THE PROBLEM>
Work through the data line by line, gathering every line that has the word "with".
--- DATASET Enclosed Below ---
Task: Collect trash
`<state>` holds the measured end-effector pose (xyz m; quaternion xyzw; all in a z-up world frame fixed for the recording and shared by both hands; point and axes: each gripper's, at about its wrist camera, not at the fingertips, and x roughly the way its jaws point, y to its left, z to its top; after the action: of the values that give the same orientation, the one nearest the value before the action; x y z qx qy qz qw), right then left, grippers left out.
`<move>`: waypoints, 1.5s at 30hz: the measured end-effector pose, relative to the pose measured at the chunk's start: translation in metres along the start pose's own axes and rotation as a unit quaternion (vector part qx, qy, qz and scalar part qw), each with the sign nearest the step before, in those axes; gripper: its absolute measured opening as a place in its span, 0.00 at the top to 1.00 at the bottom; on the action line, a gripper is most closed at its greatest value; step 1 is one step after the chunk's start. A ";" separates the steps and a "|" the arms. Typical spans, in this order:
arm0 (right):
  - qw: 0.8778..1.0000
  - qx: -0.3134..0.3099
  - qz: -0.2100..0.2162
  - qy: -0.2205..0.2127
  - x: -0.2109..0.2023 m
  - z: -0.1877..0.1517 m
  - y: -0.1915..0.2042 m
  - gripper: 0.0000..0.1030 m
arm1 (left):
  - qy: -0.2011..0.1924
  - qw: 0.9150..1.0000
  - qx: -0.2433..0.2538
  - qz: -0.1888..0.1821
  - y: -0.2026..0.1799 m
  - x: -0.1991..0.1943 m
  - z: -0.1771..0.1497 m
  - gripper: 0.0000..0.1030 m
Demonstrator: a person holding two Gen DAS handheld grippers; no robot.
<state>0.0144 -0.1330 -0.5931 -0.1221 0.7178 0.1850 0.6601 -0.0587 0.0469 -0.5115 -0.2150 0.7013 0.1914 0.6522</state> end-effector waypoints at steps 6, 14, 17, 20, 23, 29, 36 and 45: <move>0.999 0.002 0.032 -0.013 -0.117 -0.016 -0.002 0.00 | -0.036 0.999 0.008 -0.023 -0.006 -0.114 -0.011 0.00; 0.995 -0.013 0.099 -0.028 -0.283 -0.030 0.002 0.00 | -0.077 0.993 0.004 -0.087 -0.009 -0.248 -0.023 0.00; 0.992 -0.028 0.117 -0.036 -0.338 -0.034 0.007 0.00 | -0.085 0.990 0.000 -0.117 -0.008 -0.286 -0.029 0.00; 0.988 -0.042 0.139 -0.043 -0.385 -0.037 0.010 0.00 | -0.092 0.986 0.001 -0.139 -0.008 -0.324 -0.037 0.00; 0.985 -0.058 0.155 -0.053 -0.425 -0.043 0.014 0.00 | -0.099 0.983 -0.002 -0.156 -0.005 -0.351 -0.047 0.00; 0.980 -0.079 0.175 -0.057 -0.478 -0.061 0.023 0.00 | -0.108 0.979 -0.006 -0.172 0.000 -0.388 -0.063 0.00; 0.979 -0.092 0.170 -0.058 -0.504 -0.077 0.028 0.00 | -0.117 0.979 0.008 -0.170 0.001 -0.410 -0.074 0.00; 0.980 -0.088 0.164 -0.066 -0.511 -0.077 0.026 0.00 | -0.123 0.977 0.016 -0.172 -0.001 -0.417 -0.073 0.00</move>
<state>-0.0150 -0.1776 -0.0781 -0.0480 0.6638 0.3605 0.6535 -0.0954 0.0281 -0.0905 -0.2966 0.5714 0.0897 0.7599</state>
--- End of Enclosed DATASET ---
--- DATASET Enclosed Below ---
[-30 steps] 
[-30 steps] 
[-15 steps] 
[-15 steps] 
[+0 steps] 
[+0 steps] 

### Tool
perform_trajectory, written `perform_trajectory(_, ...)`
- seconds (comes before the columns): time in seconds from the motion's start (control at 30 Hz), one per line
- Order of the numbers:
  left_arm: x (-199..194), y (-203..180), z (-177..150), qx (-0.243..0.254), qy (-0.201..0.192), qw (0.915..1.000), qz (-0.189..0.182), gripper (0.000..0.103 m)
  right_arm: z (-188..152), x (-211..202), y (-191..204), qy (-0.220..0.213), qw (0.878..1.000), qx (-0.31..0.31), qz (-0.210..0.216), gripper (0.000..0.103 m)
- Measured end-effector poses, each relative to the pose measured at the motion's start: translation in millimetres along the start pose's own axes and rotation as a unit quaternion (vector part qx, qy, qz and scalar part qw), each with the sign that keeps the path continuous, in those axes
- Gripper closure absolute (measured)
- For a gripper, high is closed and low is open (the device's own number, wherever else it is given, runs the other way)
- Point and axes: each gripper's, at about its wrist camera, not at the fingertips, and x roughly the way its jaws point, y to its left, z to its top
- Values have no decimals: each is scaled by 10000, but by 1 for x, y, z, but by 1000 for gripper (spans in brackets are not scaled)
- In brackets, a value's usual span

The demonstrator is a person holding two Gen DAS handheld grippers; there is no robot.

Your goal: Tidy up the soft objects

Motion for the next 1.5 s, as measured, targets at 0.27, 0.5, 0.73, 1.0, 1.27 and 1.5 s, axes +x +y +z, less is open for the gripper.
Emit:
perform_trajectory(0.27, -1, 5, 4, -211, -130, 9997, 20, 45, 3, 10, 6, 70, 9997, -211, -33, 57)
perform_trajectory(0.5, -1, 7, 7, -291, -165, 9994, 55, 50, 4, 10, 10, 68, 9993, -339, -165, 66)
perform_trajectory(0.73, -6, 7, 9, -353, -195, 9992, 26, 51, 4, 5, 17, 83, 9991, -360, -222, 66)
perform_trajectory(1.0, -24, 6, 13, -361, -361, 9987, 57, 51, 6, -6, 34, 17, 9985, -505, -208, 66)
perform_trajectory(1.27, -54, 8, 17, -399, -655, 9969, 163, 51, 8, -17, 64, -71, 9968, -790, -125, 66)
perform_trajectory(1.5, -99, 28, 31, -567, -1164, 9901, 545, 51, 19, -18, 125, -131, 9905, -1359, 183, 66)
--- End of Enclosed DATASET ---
ANSWER TO THIS TASK>
`<move>`: waypoints, 1.5s at 30hz: the measured end-effector pose, relative to the pose measured at the chunk's start: translation in metres along the start pose's own axes and rotation as a unit quaternion (vector part qx, qy, qz and scalar part qw), each with the sign nearest the step before, in those axes; gripper: its absolute measured opening as a place in its span, 0.00 at the top to 1.00 at the bottom; on the action line, a gripper is most closed at its greatest value; step 1 is one step after the chunk's start. A ";" separates the steps and a "|" the arms. Typical spans, in this order:
- Measured end-effector poses, each relative to the pose measured at the motion's start: translation in millimetres along the start pose's own axes and rotation as a unit quaternion (vector part qx, qy, qz and scalar part qw), each with the sign that keeps the path continuous, in those axes

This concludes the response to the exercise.